The production problem is that HTTP assumes the server is available. Behind Network Address Translation (NAT) – and 88% of network devices are behind NAT – there is no server available without a relay. For groups of agents that need to route tasks directly between peers across cloud boundaries, home networks, and edge deployments, this centralization forces every message to pass through a relay infrastructure. Relay infrastructure adds latency, cost, and failure mode.
Application layer protocols decide the semantics of what agents say to each other. They do not decide how agents find each other and establish direct connections. This is a session-layer problem, layer 5 in the Open Systems Interconnection (OSI) model, and none of MCP, A2A, ACP, or ANP addresses it.
Technologies for its solution exist. UDP hole punching with Session Traversal Utilities for NAT (STUN) provides NAT traversal for about 70% of network topologies. X25519 Diffie-Hellman and AES-256-GCM provide authenticated tunnel-level encryption without a CA. Quick UDP Internet Connections (QUIC) (RFC 9000) or User Datagram Protocol (UDP) sliding-window user protocols provide reliable delivery without TCP head-of-line blocking. These are the same primitives that WireGuard uses for VPN tunnels and WebRTC for browser-to-browser media streams.
What is different in the agent context is capability-based routing.
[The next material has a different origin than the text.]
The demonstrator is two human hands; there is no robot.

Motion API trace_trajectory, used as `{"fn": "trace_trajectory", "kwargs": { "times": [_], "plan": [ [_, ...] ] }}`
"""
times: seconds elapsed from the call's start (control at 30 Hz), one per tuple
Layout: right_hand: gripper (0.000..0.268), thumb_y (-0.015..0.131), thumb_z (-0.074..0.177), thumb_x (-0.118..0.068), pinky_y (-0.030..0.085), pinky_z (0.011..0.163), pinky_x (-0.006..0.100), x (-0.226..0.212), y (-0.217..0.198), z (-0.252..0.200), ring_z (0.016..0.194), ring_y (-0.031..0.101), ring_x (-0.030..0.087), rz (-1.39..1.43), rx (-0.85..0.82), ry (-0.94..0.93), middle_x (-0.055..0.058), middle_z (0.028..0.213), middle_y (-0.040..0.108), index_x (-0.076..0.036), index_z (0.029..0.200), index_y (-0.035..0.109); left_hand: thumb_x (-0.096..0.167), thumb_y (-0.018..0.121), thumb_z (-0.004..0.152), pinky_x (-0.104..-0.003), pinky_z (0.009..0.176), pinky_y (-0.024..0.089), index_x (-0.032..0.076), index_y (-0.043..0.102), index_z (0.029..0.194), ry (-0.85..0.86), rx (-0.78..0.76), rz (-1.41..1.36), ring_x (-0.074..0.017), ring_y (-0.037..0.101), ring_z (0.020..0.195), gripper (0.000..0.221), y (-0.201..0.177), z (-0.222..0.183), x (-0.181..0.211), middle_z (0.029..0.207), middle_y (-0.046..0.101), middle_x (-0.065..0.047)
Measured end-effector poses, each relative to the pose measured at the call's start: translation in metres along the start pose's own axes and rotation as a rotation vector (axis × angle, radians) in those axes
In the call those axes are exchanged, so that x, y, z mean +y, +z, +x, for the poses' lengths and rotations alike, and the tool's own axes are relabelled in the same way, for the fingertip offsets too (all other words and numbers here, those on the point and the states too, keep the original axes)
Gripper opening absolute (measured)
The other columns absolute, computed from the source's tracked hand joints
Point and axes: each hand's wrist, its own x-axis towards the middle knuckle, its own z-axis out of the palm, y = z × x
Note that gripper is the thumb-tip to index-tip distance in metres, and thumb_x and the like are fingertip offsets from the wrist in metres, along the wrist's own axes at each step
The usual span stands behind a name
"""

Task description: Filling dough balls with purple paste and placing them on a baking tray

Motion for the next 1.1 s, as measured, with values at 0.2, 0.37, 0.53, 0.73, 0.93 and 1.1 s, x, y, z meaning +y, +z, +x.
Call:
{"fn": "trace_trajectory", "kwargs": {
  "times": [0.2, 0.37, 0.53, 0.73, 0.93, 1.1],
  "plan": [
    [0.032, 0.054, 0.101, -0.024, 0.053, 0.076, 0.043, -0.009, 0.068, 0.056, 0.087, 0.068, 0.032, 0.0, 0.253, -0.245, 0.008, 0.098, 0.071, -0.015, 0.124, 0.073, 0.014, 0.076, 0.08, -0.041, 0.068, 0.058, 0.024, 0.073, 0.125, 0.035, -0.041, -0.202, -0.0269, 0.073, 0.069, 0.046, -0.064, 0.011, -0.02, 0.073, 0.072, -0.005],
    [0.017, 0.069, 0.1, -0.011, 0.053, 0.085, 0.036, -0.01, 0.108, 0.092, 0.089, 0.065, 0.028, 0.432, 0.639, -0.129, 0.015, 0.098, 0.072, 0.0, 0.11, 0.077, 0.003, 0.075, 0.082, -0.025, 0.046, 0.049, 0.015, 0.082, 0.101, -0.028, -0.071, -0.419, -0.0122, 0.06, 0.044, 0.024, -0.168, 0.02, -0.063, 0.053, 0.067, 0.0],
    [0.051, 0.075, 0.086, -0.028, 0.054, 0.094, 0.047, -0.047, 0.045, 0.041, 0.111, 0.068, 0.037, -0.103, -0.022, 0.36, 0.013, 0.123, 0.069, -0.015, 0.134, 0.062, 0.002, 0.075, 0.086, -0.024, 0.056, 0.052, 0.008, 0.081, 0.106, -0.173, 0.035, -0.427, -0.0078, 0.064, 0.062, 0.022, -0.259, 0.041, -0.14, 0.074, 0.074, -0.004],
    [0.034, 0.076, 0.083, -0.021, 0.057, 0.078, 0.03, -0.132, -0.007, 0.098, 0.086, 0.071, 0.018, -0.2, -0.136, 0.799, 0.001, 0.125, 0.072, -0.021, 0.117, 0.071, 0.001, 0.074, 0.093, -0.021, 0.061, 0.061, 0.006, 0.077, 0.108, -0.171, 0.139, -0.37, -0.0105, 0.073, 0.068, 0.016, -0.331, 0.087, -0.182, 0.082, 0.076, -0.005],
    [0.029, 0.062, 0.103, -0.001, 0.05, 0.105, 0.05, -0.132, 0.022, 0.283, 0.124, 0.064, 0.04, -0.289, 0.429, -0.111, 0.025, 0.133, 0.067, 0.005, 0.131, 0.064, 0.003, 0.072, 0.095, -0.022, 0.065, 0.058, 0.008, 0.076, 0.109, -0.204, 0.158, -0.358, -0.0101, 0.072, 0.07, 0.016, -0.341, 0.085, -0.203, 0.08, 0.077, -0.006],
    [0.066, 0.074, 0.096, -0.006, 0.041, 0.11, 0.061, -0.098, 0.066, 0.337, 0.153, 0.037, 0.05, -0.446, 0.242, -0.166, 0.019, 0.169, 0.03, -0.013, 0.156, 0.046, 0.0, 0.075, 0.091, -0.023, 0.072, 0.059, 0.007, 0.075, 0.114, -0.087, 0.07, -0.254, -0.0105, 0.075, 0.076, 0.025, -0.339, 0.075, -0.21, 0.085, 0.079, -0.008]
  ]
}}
Agents should find partners not by hostname, but by what they can do. The research agent must be able to query "which counterparts have real-time foreign exchange data?" and get a list of active specialized agents. It is closer to a service registry than DNS and is a natural extension of the ANP design philosophy applied to the transport layer.
Several projects collect these pieces. The Pilot Protocol has the most comprehensive published specification with the IETF Internet Project covering addressing, tunneling, and NAT traversal for agent networks. libp2p provides a battle-tested framework with similar primitives. The IETF’s QUIC Working Group is developing extensions to NAT traversal that would be relevant here.
What will convergence look like?
HTTP-based protocols (MCP, A2A) are already approaching stable versions. The next 12 months will see production improvements, security improvements, stateless MCP servers for horizontal scaling, better A2A federation — instead of new fundamental designs. The tool call and task coordination layers are mostly resolved.
The transport layer lags by 18 to 24 months. Expect a period of implementation diversity as teams experiment with different approaches to peer-to-peer (P2P) agent networks, followed by consolidation around a small number of implementations as empirical data on performance and reliability accumulates. The IETF and W3C standardization directions are likely to produce something in the 2027-2028 window, by which time one or two open source implementations have accumulated enough production deployments to establish de facto standards ahead of an official specification.
For engineering leaders making architectural decisions today, multi-layered adoption is of practical importance. Application layer protocols are stable enough to create. Taking MCP is now low risk. Adopting A2A for multi-agent coordination is reasonable given the expectation that the protocol will evolve. The transport layer is where you either build something to order and plan to replace it, or you evaluate early implementations knowing that the space is still moving.
The teams that will have the most impact when the transport layer stabilizes are those that have designed their agent systems with a clear separation between application semantics (MCP, A2A) and transport (everything below). Clean separation is cheap to implement now and expensive to upgrade later, a lesson the microservices era taught anyone trying to add observability or chain breaking to systems that didn’t have them.
Philip Stoecki is the co-founder of Vulture Labs.